Zvamaida Murwira Senior Reporter
Grain Marketing Board chairperson Mr Charles Chikaura came under fire from legislators yesterday after he allegedly used his influence as Infrastructural Development Bank of Zimbabwe chief executive officer to transfer $160 000 meant for investment by the grain utility to a private firm without the authority of the board. Legislators noted observations by Auditor General Ms Mildred Chiri that GMB discovered that the IDBZ transferred the investment money to Muga Foods Private Limited, a client of GMB, without authority from the grain utility.

Parliament’s portfolio committee on Public Accounts chairperson, Ms Paurina Mpariwa raised the concerns while presenting the committee’s report on observations made by Ms Chiri about the GMB in her 2014 report. The committee was also not happy that the GMB instituted civil proceedings against the IDBZ instead of criminal prosecution.

“On 9 December 2010, the board transferred an amount of $160 340 through Standard Chartered Bank for an investment with the IDBZ,” read the committee’s report presented by Ms Mpariwa.

“From 2010 to the time of audit, the board had not recovered both the principal amount and interest from the bank. Apparently, GMB found out that IDBZ had transferred the investment into one of its clients called Muga Foods Pvt Ltd without the authority of GMB,” it said.

“The CEO of IDBZ is currently the board chairman for the GMB, which raises matters of conflict of interest.” When GMB finance director, Mr Joe Muzurura appeared before the committee in July this year, he said the GMB was equally puzzled by the conduct of the IDBZ to transfer investment to the grain utility’s client without its authority.

“The committee, however, did not rule out influence of the GMB board chairman in facilitating the illegal transaction,” said Ms Mpariwa. “The finance director indicated that they had instituted civil proceedings to recover the investment.

“The committee, however, wondered why GMB did not prefer criminal proceedings against IDBZ officials for transferring its investment without GMB’s approval.” Mr Muzurura told the committee that usually when banks made payments on their behalf, they first consulted them, something that was not done in the present instance.

Another observation by the committee was that GMB employees were not being taxed fringe benefits as required by the Income Tax Act. “As a result, penalties amounting to $1 588 372 were levied against the board by zimra.
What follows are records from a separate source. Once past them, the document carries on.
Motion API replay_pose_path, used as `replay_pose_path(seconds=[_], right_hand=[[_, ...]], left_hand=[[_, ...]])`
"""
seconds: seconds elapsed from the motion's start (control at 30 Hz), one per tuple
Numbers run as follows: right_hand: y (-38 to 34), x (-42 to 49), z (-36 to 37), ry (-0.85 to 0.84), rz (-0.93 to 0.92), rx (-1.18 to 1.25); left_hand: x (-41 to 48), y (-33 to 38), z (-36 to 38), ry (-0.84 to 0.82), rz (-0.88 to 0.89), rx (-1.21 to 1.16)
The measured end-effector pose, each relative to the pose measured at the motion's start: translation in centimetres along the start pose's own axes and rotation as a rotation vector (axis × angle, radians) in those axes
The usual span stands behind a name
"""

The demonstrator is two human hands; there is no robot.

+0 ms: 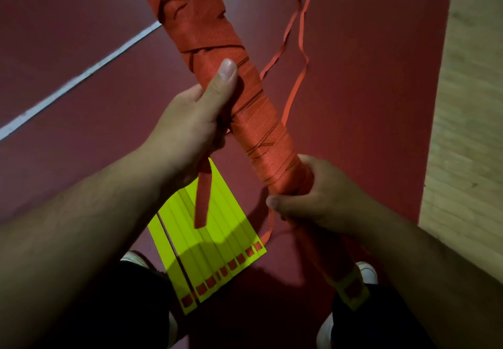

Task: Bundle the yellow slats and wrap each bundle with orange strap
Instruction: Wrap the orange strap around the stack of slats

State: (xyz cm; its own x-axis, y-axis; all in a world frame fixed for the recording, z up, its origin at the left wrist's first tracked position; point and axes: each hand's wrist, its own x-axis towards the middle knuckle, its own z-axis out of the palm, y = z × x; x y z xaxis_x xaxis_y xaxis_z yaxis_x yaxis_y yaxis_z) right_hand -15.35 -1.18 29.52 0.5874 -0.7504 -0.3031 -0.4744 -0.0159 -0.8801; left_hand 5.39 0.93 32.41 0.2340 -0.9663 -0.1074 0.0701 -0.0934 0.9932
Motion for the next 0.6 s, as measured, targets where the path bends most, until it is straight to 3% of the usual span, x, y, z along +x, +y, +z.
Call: replay_pose_path(seconds=[0.1,0.3,0.47,0.6], right_hand=[[0.5,0.2,-0.3,0.261,-0.034,-0.340],[1.3,0.1,0.3,0.431,0.004,-0.412],[1.0,0.0,0.6,0.397,0.012,-0.378],[-0.1,-0.3,0.2,0.146,0.007,-0.088]], left_hand=[[0.0,-0.1,0.0,0.045,-0.013,0.103],[-0.4,-1.0,0.6,0.032,-0.200,0.061],[-0.7,-1.2,1.3,0.046,-0.120,-0.028],[-0.6,-0.4,1.1,0.079,-0.043,-0.049]])
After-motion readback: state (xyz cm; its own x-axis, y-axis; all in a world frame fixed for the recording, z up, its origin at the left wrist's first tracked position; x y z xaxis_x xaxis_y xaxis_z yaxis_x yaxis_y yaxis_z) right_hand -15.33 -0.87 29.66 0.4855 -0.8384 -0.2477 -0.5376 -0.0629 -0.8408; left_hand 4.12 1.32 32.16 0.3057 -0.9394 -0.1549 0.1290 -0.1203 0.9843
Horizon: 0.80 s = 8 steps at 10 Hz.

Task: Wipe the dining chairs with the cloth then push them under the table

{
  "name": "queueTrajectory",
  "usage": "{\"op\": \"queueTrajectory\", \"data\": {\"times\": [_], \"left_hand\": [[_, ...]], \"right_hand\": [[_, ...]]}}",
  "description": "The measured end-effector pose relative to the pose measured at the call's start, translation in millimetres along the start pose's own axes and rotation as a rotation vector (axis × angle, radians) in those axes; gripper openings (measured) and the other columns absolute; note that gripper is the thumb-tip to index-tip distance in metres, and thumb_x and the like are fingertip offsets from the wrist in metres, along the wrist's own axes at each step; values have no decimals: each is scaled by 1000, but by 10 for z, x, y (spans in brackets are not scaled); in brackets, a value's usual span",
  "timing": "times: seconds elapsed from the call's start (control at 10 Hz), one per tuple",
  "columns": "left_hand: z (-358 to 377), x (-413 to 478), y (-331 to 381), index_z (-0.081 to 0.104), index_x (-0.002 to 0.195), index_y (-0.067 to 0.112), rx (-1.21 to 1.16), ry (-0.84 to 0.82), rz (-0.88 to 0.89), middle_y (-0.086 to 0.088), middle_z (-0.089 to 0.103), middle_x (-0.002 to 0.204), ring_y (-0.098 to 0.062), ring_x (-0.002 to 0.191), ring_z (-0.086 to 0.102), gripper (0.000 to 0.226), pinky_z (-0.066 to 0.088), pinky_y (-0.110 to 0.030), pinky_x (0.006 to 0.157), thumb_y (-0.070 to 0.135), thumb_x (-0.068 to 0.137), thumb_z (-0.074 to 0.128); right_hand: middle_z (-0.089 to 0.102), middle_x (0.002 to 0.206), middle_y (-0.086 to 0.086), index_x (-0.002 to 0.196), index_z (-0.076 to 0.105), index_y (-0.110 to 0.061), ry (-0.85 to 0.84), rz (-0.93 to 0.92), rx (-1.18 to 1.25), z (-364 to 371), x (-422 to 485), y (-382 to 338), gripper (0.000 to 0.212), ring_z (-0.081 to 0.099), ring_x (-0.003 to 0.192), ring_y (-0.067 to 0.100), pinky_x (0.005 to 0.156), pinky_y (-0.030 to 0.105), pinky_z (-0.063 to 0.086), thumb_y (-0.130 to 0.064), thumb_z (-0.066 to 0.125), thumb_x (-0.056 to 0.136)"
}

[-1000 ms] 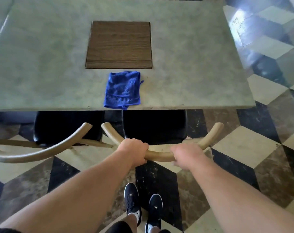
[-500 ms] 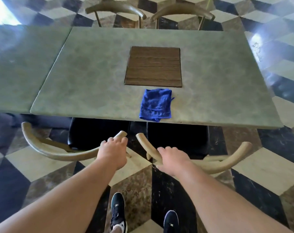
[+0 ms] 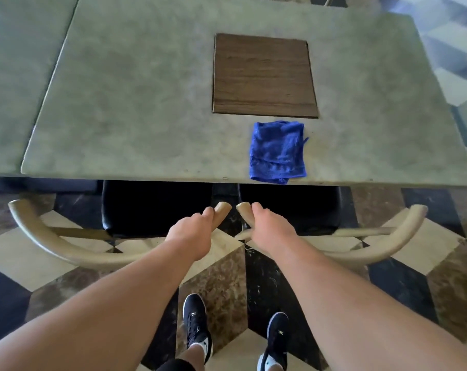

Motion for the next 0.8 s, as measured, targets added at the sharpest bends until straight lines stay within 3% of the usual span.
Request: {"op": "queueTrajectory", "data": {"times": [0.3,0.5,0.6,0.7,0.8], "left_hand": [[89,-17,95,36,135,23,13,-13,4,-2,58,95,-26,79,63,47,58,-43,66,11,96,59],[34,-35,108,39,134,24,10,-21,-16,2,58,95,-22,77,63,42,53,-38,59,22,98,61],[-16,-70,187,44,132,22,59,3,-9,3,57,105,-25,88,65,47,51,-38,63,44,96,63],[-191,-93,301,48,137,27,64,117,30,3,61,121,-25,110,62,57,53,-40,79,64,94,56],[-404,-131,446,51,138,32,90,197,75,4,59,133,-25,124,54,59,48,-41,94,72,96,41]], "right_hand": [[54,100,1,118,37,-22,-20,-53,-64,236,-116,-44,36,66,87,30,62,42,48,-17,63,94],[60,108,4,120,38,-22,-16,-66,-43,246,-127,-19,35,66,86,30,62,42,51,-22,63,95],[59,117,4,129,43,-22,-18,-103,-33,166,-148,38,44,66,99,31,67,41,47,-47,60,96],[58,126,5,140,44,-22,59,-136,-9,-63,-168,67,59,58,114,31,75,43,46,-64,46,99],[56,137,6,144,43,-21,146,-194,-26,-331,-218,14,59,52,123,31,92,47,48,-63,34,103]]}}
Point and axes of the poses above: each hand's wrist, its own x-axis towards the middle knuckle, its own z-axis out of the palm, y = z × x, the point moved 5 cm from there along x, towards the middle knuckle
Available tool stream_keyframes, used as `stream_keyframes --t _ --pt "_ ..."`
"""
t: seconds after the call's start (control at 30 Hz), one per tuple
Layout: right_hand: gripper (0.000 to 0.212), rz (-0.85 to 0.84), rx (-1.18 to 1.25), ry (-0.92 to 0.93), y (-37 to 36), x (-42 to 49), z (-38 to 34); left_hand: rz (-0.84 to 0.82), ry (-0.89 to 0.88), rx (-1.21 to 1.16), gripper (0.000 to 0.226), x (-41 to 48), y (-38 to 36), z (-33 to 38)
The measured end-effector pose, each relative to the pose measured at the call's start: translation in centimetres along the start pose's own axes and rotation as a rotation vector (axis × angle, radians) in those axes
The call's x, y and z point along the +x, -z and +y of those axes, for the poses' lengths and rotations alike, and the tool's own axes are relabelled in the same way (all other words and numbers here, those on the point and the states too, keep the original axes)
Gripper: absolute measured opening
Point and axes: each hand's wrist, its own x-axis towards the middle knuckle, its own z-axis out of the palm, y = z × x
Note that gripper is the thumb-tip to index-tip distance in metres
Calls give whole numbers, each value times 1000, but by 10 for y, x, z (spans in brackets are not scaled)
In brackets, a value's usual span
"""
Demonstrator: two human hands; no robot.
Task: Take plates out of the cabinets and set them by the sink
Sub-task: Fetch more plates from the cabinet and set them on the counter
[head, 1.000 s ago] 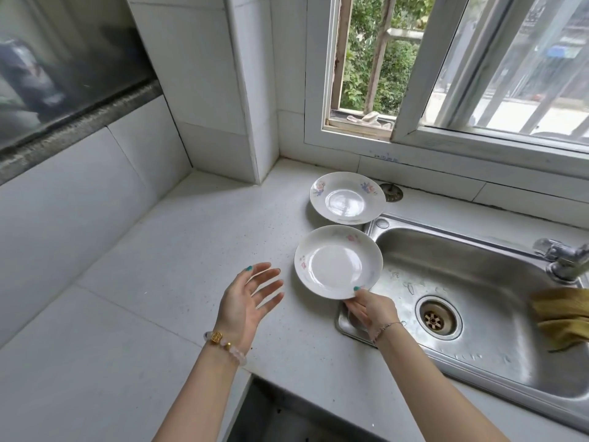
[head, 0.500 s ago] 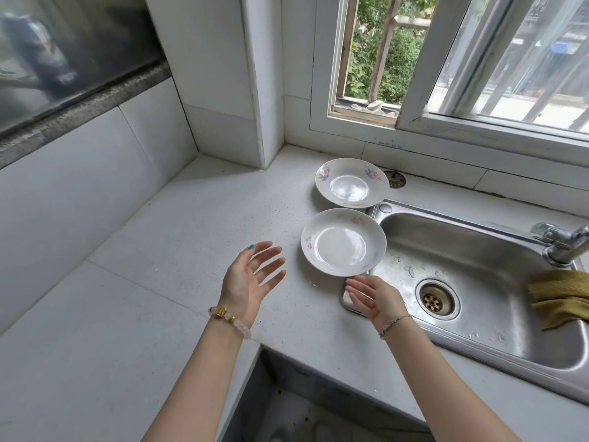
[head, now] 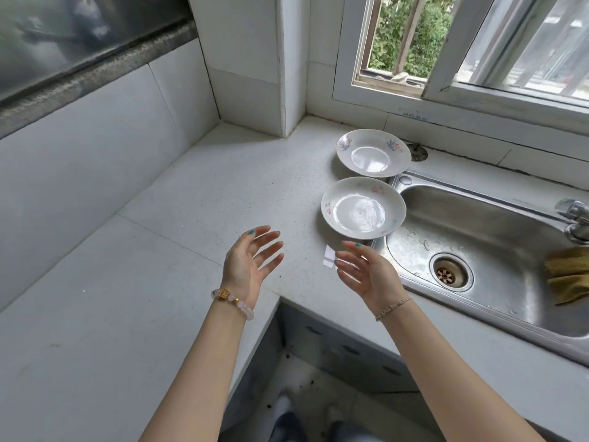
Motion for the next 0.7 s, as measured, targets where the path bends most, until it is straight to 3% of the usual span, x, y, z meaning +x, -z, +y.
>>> stream_keyframes --t 0.43,0.7 --pt "18 -355 -182 -259 1 -43 53 420 -155 -185 24 -126 45 -48" --pt "16 -466 -355 -447 15 -75 103 695 -244 -362 20 -228 84 -101"
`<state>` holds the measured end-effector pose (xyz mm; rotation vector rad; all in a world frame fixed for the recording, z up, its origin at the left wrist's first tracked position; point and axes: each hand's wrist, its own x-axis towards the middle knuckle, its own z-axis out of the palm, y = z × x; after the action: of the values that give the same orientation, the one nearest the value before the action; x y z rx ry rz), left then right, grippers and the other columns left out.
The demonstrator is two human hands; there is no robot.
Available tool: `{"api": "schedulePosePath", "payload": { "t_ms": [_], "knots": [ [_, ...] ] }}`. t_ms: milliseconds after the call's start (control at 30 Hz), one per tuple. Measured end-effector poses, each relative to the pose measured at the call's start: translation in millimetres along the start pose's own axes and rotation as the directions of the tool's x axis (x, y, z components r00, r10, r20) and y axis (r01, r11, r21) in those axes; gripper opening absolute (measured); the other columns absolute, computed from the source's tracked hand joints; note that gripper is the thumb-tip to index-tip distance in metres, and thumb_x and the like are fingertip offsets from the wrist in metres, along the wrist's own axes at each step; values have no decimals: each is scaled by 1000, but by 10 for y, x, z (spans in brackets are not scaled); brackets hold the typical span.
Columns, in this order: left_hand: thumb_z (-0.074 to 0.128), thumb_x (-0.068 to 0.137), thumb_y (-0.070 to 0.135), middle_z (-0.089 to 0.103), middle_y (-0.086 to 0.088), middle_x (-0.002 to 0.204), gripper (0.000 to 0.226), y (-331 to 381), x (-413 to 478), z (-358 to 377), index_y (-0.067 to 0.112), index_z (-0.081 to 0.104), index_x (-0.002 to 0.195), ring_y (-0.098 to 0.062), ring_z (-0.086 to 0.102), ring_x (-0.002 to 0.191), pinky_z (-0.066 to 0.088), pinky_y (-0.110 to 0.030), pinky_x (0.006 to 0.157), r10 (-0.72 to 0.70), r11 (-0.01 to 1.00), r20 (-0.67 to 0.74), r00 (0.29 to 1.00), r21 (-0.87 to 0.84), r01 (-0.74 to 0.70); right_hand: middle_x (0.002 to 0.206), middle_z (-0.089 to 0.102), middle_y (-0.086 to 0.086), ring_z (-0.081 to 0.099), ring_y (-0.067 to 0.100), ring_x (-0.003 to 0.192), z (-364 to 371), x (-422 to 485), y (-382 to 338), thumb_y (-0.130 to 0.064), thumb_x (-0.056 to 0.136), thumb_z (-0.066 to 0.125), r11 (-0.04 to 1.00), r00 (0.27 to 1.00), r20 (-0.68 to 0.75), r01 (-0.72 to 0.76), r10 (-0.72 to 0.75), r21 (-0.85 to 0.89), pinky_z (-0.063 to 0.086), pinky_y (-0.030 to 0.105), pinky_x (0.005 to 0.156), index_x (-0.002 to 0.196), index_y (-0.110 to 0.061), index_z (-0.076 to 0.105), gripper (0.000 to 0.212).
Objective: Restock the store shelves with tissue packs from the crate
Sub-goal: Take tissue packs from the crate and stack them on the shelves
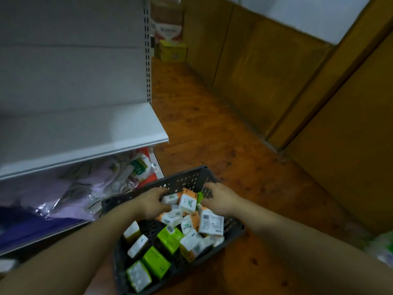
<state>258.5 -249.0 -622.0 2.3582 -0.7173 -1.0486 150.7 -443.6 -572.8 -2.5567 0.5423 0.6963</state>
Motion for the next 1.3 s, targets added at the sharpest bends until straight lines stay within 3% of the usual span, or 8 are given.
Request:
{"api": "schedulePosePath", "payload": {
  "t_ms": [233,333,467,900,1000,1067,1167,1300],
  "knots": [
    [56,91,29,39,-4,145,62,-634,946,1158,21,27,145,-13,56,101,44,-23,76,-39,998,55,998,-48,42,156,22,7,35,27,135,1355,982,675,-38,95,52,997,999,48,-10,6,82,38,37,103,150,-16,19,68],
    [57,91,32,25,-4,154,68,-744,1286,1577,18,22,148,-20,45,125,39,-23,91,-18,999,58,998,-28,19,155,21,9,42,29,129,1775,1278,1003,-40,93,54,997,998,54,-40,37,60,42,36,96,150,-18,19,71],
    [64,86,32,18,-3,157,80,-912,1705,2124,18,17,150,-22,28,140,30,-25,105,6,1000,91,996,10,-7,157,16,8,27,28,140,2161,1554,1338,-41,91,57,998,997,57,-54,53,26,32,38,109,151,-19,17,75],
    [69,80,34,32,-4,150,73,-1006,2025,2744,23,35,143,-22,40,132,38,-34,106,11,986,159,987,161,-37,142,30,12,40,35,125,2281,1705,1426,-38,89,59,874,912,403,133,77,-468,39,46,98,142,-20,34,62],
    [67,83,31,31,-5,151,69,-1033,2016,2712,23,34,143,-24,43,129,42,-36,103,-7,990,177,984,138,-18,121,52,11,53,30,106,2323,1758,1409,-30,89,59,836,892,451,211,47,-506,46,43,90,118,-9,55,36],
    [66,83,30,30,-6,152,69,-1050,2002,2697,23,33,144,-24,43,130,42,-35,103,-3,992,173,985,128,-20,105,58,12,59,30,94,2373,1786,1403,-19,88,56,810,920,392,231,-1,-540,50,42,82,102,-6,59,19],
    [68,82,31,31,-5,151,73,-1044,1944,2641,23,30,144,-23,40,132,39,-30,103,2,998,162,987,62,-12,120,58,10,58,31,104,2285,1762,1441,-14,89,48,844,968,238,192,-79,-501,50,37,81,122,-12,56,34],
    [77,73,26,56,-2,127,72,-1000,1838,2383,17,43,135,-18,57,109,48,-26,92,28,974,105,994,-225,-4,123,57,14,57,29,103,1868,1678,1514,-22,95,42,993,994,58,98,-94,-71,48,38,81,129,-14,51,36]
  ]
}}
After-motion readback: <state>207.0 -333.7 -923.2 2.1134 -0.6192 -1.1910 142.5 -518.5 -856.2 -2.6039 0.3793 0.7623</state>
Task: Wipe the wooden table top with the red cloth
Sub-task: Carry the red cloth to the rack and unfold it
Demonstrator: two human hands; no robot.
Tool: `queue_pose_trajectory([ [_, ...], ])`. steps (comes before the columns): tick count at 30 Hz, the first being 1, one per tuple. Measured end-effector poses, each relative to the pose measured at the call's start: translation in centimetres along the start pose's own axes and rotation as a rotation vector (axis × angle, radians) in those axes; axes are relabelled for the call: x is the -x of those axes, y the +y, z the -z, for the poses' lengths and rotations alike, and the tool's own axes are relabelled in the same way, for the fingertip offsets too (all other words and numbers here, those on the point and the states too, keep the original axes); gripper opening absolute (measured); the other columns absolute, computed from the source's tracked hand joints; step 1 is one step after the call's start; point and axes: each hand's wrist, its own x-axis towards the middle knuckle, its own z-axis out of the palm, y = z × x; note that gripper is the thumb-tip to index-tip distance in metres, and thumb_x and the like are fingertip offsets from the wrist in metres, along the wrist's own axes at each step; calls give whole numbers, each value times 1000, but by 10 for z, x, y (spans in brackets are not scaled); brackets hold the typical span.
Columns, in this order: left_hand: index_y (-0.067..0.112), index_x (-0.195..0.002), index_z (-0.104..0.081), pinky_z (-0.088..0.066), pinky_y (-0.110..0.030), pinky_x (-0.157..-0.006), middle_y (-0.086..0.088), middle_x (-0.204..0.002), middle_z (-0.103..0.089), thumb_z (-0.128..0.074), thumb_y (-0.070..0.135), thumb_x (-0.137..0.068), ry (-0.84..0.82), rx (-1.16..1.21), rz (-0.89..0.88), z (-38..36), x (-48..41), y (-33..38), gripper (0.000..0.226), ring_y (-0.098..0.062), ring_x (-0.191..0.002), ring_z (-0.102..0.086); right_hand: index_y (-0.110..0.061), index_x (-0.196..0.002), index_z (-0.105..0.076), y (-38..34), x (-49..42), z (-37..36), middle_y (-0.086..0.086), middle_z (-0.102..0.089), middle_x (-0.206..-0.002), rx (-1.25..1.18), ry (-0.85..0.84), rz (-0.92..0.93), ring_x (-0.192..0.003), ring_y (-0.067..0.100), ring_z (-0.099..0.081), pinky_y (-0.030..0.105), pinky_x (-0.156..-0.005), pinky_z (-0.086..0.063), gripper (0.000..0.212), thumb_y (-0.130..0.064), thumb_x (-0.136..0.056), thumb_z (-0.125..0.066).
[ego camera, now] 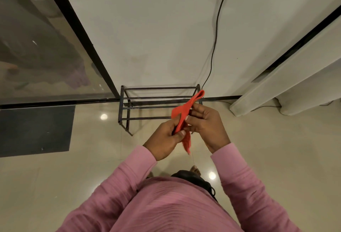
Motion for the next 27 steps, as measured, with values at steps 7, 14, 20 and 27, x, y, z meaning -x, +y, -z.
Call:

Part of the penalties were also related to salary arrears amounting to $17 million,” said Ms Mpariwa.

It was also noted that the GMB, during the period under review, downgraded maize totalling 61 396 tonnes with a replacement value of $18 million due to poor storage facilities, poor quality tarpaulins and delays in fumigation. “The Consumer Council of Zimbabwe advised that the maize could have fed 1 534 900 households of six people each, for a period of one month,” said Ms Mpariwa.